Data provided: Begin

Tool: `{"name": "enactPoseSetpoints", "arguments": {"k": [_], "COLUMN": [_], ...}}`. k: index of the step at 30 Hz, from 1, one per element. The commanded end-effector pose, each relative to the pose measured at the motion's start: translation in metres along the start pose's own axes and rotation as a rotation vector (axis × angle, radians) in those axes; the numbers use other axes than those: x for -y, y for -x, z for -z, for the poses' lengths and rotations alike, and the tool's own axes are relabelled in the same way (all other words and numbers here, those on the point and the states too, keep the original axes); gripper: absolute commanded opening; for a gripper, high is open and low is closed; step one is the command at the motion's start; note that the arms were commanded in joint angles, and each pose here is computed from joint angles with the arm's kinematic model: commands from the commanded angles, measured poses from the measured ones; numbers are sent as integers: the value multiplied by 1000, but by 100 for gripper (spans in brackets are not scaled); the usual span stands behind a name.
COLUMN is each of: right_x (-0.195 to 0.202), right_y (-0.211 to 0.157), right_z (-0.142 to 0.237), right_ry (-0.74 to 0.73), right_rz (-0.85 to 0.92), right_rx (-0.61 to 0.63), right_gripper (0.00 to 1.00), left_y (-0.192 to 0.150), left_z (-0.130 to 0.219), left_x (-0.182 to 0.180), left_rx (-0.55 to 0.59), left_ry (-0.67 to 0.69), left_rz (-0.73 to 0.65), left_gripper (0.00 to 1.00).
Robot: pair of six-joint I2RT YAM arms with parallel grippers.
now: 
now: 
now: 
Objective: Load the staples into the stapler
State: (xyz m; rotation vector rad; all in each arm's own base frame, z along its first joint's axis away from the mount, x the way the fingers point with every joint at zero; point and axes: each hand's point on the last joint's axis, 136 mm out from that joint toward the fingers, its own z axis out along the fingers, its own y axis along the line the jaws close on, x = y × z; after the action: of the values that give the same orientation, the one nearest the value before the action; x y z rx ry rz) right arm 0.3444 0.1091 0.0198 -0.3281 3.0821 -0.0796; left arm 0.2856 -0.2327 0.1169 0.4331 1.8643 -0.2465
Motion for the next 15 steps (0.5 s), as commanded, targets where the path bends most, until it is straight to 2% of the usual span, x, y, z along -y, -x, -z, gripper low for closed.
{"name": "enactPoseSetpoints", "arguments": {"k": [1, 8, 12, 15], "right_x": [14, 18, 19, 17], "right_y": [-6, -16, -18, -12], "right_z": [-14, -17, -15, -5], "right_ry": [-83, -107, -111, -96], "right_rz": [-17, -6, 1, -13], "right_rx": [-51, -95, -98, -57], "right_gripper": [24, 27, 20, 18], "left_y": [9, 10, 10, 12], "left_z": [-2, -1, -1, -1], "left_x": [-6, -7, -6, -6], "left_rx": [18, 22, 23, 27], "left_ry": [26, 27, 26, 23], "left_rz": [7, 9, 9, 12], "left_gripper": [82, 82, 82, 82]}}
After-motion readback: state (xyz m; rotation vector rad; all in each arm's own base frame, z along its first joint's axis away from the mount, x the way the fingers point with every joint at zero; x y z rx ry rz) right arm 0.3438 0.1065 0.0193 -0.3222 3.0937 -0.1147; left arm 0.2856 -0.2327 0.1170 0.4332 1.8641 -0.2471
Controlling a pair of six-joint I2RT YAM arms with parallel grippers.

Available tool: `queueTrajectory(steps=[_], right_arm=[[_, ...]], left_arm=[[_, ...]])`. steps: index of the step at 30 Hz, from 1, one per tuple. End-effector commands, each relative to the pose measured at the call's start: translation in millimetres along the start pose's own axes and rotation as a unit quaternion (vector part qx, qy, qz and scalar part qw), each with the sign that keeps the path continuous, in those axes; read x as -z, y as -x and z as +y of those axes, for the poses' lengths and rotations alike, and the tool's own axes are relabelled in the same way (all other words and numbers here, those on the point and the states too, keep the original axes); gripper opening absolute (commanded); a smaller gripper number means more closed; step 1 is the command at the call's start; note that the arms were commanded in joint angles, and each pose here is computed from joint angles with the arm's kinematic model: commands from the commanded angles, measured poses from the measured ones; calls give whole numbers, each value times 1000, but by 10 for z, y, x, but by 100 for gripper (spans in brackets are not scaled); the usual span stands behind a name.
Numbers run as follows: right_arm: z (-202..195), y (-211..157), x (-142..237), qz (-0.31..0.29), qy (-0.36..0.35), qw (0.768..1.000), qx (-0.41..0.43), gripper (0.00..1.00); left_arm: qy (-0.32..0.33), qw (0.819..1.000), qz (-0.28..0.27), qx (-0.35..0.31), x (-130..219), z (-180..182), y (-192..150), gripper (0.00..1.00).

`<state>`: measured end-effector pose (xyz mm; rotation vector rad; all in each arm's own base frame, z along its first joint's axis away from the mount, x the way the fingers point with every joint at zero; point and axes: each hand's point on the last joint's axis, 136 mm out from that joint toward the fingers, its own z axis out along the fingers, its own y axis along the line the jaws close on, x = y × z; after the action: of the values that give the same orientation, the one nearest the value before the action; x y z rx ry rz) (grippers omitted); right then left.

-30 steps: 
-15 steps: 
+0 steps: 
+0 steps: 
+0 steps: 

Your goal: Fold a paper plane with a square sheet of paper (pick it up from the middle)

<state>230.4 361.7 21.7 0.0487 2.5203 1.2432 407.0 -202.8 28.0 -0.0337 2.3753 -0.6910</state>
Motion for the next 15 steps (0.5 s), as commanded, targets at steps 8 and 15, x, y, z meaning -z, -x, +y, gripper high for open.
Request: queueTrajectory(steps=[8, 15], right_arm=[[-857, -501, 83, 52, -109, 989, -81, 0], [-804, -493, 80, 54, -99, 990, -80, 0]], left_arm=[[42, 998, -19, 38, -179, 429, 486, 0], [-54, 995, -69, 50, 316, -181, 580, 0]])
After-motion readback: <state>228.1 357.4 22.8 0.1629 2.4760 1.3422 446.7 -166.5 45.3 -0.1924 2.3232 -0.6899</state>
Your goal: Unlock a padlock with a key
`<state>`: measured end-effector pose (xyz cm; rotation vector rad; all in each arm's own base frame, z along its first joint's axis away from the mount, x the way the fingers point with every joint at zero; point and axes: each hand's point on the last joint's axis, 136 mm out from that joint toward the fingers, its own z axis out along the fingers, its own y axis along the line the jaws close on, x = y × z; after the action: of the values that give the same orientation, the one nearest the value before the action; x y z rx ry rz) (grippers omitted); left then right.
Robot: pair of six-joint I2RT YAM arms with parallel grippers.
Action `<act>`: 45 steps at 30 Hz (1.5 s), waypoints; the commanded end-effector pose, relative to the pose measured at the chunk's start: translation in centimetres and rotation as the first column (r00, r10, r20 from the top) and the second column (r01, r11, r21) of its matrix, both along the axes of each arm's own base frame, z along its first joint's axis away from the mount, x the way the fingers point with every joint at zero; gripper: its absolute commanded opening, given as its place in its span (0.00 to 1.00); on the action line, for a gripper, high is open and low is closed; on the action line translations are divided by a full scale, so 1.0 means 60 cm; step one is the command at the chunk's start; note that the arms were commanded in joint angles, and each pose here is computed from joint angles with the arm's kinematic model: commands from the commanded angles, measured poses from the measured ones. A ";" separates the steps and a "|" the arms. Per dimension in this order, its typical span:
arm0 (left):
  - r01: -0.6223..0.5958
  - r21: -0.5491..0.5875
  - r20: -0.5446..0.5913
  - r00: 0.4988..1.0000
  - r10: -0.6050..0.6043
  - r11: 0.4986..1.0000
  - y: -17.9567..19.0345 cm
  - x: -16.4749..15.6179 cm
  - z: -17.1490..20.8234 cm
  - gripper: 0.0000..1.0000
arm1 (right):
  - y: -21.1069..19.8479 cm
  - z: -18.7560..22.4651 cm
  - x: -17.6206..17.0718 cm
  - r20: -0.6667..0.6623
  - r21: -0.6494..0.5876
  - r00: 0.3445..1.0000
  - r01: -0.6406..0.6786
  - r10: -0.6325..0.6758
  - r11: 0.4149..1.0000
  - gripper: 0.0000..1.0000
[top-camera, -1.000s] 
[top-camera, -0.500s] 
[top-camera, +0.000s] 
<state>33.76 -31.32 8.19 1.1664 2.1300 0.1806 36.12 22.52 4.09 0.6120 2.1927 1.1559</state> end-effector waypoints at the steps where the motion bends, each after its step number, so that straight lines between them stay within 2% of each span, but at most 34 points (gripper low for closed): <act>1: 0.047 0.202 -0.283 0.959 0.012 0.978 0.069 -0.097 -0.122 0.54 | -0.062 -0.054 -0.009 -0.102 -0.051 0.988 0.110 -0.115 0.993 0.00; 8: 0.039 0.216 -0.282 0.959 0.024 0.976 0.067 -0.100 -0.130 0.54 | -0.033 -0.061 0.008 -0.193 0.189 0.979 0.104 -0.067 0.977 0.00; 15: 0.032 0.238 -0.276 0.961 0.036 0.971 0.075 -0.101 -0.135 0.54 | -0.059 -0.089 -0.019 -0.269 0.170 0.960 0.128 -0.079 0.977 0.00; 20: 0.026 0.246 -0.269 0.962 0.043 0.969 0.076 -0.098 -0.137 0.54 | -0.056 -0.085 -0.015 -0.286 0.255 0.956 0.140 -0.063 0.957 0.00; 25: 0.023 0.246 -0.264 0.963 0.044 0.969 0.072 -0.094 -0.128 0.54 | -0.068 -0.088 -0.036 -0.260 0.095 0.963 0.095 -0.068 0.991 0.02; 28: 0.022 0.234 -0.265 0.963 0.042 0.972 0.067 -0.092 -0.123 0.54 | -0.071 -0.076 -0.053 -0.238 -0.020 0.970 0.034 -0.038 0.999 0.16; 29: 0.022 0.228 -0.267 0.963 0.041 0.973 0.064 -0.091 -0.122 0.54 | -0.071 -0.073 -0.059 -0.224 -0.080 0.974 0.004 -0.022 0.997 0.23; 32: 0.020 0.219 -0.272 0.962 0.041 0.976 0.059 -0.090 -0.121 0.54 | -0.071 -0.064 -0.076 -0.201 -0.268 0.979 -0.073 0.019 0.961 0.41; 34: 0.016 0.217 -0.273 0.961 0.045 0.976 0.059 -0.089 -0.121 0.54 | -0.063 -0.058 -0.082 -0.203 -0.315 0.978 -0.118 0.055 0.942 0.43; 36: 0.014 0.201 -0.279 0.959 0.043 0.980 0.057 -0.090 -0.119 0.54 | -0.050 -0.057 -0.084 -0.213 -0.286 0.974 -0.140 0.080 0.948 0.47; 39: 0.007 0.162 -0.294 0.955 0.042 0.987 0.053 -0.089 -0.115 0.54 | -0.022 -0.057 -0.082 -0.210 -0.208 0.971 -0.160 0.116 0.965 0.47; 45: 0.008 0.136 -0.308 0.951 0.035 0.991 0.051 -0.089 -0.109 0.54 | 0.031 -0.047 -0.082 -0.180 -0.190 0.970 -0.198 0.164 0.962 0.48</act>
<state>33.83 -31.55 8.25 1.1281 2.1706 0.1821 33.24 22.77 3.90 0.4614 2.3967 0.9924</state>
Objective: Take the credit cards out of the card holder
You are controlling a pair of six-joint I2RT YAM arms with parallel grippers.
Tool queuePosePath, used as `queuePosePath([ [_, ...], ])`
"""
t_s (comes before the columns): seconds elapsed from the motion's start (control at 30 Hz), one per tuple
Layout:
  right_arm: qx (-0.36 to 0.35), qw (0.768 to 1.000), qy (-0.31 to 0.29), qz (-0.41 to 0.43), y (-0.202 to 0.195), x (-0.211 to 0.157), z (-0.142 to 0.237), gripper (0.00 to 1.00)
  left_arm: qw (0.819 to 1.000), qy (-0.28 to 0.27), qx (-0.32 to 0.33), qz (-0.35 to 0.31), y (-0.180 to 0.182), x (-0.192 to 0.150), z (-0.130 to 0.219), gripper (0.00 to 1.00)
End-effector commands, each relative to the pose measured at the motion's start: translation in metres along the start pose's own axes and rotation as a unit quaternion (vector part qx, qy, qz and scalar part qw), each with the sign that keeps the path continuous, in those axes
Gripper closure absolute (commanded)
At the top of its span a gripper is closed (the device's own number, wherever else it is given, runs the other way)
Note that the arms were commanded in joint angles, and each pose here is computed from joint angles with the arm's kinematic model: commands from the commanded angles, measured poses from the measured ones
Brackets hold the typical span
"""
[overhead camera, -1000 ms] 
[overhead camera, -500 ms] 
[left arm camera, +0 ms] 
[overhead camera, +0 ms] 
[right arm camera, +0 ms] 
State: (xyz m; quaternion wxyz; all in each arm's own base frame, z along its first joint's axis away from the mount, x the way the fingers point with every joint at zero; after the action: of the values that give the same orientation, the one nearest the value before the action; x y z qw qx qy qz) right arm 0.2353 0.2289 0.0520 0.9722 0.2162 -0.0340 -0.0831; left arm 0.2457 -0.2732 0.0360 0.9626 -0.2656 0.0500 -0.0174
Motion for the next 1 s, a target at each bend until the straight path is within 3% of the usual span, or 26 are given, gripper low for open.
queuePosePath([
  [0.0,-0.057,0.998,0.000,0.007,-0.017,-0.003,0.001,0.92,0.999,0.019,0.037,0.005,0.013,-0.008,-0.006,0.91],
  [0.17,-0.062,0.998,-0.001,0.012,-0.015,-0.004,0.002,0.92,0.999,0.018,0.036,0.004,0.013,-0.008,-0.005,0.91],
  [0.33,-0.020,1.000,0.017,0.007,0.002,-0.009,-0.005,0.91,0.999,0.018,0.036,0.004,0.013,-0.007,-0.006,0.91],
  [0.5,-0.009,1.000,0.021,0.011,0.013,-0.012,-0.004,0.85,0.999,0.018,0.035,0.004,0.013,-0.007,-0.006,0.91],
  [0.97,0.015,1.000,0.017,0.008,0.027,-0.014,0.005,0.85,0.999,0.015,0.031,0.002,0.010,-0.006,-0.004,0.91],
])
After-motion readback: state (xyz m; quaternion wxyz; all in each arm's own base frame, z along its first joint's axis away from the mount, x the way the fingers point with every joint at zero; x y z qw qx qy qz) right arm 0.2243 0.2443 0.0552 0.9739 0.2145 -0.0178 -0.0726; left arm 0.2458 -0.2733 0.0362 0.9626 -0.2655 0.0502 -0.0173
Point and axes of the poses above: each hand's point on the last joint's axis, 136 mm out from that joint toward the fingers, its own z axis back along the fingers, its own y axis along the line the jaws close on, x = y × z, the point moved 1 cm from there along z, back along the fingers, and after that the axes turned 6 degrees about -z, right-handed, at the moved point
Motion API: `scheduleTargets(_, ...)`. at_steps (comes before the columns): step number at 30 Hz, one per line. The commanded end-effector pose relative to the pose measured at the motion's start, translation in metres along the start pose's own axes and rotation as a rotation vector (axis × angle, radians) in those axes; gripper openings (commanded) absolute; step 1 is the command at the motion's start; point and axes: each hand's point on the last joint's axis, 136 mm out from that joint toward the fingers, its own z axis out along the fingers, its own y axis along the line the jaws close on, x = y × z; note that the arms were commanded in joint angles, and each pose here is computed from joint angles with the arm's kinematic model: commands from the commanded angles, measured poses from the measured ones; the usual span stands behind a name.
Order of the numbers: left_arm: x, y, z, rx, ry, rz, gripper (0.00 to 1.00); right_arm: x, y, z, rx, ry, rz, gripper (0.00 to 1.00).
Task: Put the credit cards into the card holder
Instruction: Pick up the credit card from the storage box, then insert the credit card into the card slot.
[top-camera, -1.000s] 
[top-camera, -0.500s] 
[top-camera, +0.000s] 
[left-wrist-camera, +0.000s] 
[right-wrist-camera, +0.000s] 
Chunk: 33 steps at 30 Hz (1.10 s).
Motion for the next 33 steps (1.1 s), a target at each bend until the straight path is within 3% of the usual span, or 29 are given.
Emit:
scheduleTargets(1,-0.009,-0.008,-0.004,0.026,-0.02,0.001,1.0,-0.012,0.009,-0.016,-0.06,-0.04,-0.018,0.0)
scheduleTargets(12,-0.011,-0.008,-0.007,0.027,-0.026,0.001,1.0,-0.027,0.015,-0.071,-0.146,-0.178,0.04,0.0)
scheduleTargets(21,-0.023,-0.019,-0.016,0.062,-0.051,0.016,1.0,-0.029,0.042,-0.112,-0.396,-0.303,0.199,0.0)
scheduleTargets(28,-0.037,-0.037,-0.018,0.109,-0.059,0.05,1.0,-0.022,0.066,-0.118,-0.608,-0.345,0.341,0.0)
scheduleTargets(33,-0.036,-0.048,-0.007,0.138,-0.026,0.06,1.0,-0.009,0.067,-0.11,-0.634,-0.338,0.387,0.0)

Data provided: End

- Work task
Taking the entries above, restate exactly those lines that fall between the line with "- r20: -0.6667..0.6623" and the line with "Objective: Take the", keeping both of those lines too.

- Response for this exercise
  - r20: -0.6667..0.6623
  - r21: -0.6494..0.5876
  - r00: 0.3445..1.0000
  - r01: -0.6406..0.6786
  - r10: -0.6325..0.6758
  - r11: 0.4149..1.0000
  - gripper: 0.0000..1.0000
[top-camera, -1.000s] 
[top-camera, -0.500s] 
[top-camera, +0.000s] 
<state>33.76 -31.32 8.19 1.1664 2.1300 0.1806 36.12 22.52 4.09 0.6120 2.1927 1.1559</state> end-effector waypoints at the steps where the motion bends, each after its step number, so that straight lines between them stay within 2% of each span, but at most 34 points (gripper low for closed): <act>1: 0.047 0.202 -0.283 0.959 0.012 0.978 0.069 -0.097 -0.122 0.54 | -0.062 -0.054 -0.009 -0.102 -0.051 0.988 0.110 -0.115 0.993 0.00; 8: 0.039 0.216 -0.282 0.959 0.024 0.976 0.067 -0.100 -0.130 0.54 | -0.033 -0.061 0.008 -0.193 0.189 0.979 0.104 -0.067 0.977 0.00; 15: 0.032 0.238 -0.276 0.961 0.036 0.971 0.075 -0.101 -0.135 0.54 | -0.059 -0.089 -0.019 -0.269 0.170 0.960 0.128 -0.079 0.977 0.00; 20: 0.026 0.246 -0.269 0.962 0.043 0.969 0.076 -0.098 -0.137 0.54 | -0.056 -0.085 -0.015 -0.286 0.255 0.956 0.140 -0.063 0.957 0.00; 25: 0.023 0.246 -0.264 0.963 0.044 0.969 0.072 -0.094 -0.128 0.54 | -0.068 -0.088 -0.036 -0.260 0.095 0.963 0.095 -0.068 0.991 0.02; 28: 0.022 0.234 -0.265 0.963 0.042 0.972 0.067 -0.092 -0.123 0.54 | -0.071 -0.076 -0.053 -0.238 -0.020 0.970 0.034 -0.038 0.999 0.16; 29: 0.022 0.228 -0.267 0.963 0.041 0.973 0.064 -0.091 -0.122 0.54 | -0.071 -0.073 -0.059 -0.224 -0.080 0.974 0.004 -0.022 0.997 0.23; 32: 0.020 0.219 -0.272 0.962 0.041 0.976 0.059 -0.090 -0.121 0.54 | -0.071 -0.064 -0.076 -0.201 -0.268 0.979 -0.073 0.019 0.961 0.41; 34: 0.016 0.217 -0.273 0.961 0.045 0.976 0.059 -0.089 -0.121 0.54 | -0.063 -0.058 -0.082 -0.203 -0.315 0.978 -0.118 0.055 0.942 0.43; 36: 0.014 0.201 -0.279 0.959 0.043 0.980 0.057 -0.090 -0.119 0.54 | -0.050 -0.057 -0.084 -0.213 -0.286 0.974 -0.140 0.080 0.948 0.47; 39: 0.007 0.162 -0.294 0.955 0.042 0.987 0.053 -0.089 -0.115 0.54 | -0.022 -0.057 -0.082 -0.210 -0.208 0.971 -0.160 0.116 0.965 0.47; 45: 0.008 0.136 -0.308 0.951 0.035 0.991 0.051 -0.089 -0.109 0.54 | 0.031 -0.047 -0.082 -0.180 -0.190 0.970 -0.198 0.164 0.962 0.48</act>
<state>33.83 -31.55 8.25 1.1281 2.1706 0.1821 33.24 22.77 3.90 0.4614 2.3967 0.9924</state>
Objective: Take the credit cards out of the card holder

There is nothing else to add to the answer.